Work instruction >> Nothing but the lines from the one containing "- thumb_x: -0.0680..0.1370" through the one containing "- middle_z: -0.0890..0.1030", both included, should be given again, each exactly as written below.

Dataset content >>
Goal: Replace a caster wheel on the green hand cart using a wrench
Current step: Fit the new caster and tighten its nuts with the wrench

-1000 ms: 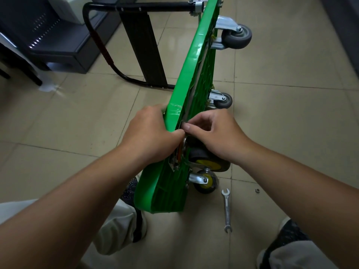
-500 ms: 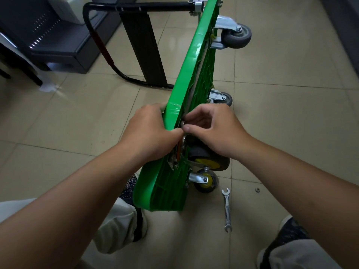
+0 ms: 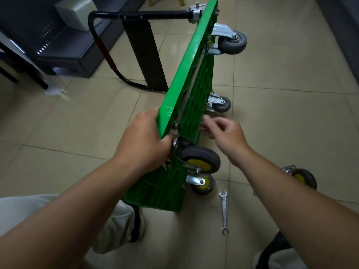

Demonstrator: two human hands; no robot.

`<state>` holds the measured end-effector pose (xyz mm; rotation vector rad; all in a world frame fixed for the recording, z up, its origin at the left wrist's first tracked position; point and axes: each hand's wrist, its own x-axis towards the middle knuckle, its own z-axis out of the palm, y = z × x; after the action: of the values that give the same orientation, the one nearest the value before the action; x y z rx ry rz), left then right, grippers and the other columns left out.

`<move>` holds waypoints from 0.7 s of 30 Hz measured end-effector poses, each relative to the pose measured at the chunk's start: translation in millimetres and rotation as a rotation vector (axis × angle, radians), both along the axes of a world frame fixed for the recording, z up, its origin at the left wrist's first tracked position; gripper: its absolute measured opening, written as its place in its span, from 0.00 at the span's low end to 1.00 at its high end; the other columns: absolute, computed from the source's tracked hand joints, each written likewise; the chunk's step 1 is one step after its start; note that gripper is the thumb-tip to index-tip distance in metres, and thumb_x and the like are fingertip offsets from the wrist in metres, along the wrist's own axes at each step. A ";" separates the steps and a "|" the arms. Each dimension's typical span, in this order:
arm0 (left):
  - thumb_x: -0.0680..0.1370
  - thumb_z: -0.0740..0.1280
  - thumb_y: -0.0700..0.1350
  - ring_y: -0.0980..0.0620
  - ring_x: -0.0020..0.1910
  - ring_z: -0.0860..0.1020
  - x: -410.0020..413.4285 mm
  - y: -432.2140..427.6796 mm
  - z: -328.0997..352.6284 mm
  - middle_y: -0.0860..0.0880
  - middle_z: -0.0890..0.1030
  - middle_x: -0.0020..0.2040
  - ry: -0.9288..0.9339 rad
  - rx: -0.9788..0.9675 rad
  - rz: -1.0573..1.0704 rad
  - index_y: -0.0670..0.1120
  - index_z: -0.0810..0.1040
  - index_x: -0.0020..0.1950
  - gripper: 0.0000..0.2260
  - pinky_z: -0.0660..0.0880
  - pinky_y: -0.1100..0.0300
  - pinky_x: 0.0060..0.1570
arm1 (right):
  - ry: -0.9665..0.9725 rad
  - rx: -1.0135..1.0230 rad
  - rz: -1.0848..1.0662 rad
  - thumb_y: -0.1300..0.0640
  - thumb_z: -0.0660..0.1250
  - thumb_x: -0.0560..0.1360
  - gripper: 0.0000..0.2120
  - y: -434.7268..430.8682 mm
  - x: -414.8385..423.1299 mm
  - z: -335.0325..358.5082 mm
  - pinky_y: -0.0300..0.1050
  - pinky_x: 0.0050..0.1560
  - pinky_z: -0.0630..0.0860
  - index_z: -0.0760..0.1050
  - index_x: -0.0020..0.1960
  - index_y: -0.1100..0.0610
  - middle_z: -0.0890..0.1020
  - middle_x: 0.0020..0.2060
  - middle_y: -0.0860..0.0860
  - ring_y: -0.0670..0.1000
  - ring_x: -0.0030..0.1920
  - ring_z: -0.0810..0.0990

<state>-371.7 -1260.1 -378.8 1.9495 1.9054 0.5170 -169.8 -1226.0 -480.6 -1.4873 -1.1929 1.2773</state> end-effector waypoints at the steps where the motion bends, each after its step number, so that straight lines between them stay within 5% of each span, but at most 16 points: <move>1: 0.74 0.74 0.46 0.50 0.45 0.76 -2.5 2.2 1.2 0.51 0.79 0.48 0.006 0.005 -0.004 0.51 0.78 0.63 0.18 0.70 0.58 0.40 | -0.008 -0.068 -0.135 0.47 0.67 0.80 0.14 -0.8 11.7 -27.2 0.40 0.48 0.79 0.82 0.52 0.57 0.86 0.45 0.51 0.46 0.44 0.84; 6: 0.73 0.76 0.45 0.47 0.46 0.81 -22.0 17.2 2.7 0.48 0.84 0.50 0.028 0.022 -0.034 0.50 0.81 0.63 0.18 0.74 0.56 0.46 | -0.394 -0.395 -0.106 0.52 0.73 0.75 0.09 -54.1 45.5 -166.4 0.42 0.49 0.72 0.79 0.51 0.56 0.83 0.48 0.53 0.53 0.49 0.81; 11: 0.75 0.76 0.44 0.54 0.46 0.83 -49.8 41.2 6.1 0.52 0.85 0.53 0.016 -0.002 -0.099 0.52 0.79 0.68 0.22 0.78 0.58 0.49 | -0.644 -0.623 0.031 0.48 0.76 0.71 0.21 -101.7 67.5 -234.0 0.44 0.48 0.73 0.77 0.57 0.59 0.82 0.53 0.57 0.57 0.53 0.80; 15: 0.75 0.75 0.45 0.65 0.43 0.83 -62.1 53.0 6.2 0.58 0.84 0.54 0.019 -0.004 -0.155 0.54 0.78 0.70 0.23 0.76 0.73 0.42 | -0.703 -0.688 0.085 0.46 0.76 0.71 0.21 -114.7 67.2 -261.6 0.45 0.45 0.73 0.75 0.55 0.59 0.80 0.49 0.55 0.56 0.48 0.79; 21: 0.76 0.75 0.47 0.62 0.57 0.82 -74.2 63.1 5.2 0.58 0.83 0.61 0.007 0.011 -0.186 0.54 0.77 0.71 0.24 0.81 0.50 0.57 | -0.725 -0.712 0.090 0.53 0.75 0.73 0.15 -138.6 42.7 -284.9 0.44 0.31 0.67 0.69 0.43 0.56 0.76 0.38 0.52 0.54 0.37 0.75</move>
<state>-445.9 -1197.0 -373.6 2.1108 1.7061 0.4689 -127.1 -1364.7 -765.5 -2.5975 -1.3077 1.3348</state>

Exercise solution >>
  - thumb_x: -0.0680..0.1370
  - thumb_z: -0.0740..0.1280
  - thumb_y: -0.0700..0.1350
  - ring_y: -0.0980..0.0620
  - ring_x: -0.0020..0.1910
  - ring_z: -0.0860..0.1020
  - x: -410.0020..413.4285 mm
  - y: -432.2140..427.6796 mm
  - z: -328.0997..352.6284 mm
  - middle_y: -0.0860..0.0880
  - middle_z: -0.0890..0.1030

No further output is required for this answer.